Each line below must be written out exactly as shown.

Given data:
####################

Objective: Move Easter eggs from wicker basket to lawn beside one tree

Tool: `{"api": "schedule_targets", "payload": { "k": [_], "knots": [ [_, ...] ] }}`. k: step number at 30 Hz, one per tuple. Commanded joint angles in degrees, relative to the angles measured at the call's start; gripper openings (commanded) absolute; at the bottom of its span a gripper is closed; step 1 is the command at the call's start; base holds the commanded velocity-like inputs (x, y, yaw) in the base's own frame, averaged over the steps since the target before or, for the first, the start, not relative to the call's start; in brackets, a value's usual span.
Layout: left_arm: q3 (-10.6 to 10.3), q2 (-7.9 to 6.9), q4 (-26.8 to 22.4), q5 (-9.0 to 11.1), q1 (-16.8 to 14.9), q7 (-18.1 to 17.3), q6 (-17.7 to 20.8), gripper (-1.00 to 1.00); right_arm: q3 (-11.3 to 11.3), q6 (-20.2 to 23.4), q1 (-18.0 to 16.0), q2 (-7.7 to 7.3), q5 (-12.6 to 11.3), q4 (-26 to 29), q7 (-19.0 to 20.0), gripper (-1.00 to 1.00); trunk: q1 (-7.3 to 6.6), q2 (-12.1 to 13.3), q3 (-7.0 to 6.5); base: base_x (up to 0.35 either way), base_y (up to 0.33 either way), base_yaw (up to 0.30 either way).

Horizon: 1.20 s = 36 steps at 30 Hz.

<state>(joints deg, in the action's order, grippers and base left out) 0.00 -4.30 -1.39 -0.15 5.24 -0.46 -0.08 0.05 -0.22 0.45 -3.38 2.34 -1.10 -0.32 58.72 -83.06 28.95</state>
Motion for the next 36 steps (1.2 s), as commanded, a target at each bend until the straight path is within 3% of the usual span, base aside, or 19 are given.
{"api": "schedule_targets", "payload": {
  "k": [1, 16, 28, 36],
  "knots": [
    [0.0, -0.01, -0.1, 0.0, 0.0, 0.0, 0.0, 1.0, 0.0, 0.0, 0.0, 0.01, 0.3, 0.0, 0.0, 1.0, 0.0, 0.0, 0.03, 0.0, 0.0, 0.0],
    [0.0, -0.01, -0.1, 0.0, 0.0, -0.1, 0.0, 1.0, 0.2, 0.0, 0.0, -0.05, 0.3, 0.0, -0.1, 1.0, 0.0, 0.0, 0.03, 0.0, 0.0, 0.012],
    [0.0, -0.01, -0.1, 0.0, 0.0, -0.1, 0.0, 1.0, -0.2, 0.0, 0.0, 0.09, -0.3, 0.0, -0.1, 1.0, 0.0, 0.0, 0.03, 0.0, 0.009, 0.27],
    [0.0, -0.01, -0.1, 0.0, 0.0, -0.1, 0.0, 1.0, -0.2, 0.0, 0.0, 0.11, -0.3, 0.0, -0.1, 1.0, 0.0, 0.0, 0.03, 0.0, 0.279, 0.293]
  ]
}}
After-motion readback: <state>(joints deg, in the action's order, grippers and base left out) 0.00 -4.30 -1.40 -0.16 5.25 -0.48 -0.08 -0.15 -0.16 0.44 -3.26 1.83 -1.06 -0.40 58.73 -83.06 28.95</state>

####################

Exercise answer:
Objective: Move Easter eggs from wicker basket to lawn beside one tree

Tool: `{"api": "schedule_targets", "payload": { "k": [_], "knots": [ [_, ...] ] }}`. k: step number at 30 Hz, one per tuple. Commanded joint angles in degrees, relative to the angles measured at the call's start; gripper openings (commanded) absolute; at the bottom of its span a gripper is closed; step 1 is the command at the call's start; base holds the commanded velocity-like inputs (x, y, yaw) in the base's own frame, averaged over the steps since the target before or, for the first, the start, not relative to the call's start; in brackets, a value's usual span.
Layout: left_arm: q3 (-10.6 to 10.3), q2 (-7.9 to 6.9), q4 (-26.8 to 22.4), q5 (-9.0 to 11.1), q1 (-16.8 to 14.9), q7 (-18.1 to 17.3), q6 (-17.7 to 20.8), gripper (-1.00 to 1.00); right_arm: q3 (-11.3 to 11.3), q6 (-20.2 to 23.4), q1 (-18.0 to 16.0), q2 (-7.7 to 7.3), q5 (-12.6 to 11.3), q4 (-26 to 29), q7 (-19.0 to 20.0), gripper (-1.00 to 1.00); trunk: q1 (-7.3 to 6.6), q2 (-12.1 to 13.3), q3 (-7.0 to 6.5); base: base_x (up to 0.35 either way), base_y (up to 0.33 either way), base_yaw (up to 0.30 either way).

Horizon: 1.20 s = 36 steps at 30 Hz.

<state>(joints deg, in the action's order, grippers and base left out) 0.00 -4.30 -1.39 -0.15 5.24 -0.46 -0.08 0.05 -0.22 0.45 -3.38 2.34 -1.10 -0.32 58.72 -83.06 28.95</state>
Motion for the next 36 steps (1.2 s), as commanded, a target at each bend until the straight path is within 3% of the usual span, base aside, or 19 are given.
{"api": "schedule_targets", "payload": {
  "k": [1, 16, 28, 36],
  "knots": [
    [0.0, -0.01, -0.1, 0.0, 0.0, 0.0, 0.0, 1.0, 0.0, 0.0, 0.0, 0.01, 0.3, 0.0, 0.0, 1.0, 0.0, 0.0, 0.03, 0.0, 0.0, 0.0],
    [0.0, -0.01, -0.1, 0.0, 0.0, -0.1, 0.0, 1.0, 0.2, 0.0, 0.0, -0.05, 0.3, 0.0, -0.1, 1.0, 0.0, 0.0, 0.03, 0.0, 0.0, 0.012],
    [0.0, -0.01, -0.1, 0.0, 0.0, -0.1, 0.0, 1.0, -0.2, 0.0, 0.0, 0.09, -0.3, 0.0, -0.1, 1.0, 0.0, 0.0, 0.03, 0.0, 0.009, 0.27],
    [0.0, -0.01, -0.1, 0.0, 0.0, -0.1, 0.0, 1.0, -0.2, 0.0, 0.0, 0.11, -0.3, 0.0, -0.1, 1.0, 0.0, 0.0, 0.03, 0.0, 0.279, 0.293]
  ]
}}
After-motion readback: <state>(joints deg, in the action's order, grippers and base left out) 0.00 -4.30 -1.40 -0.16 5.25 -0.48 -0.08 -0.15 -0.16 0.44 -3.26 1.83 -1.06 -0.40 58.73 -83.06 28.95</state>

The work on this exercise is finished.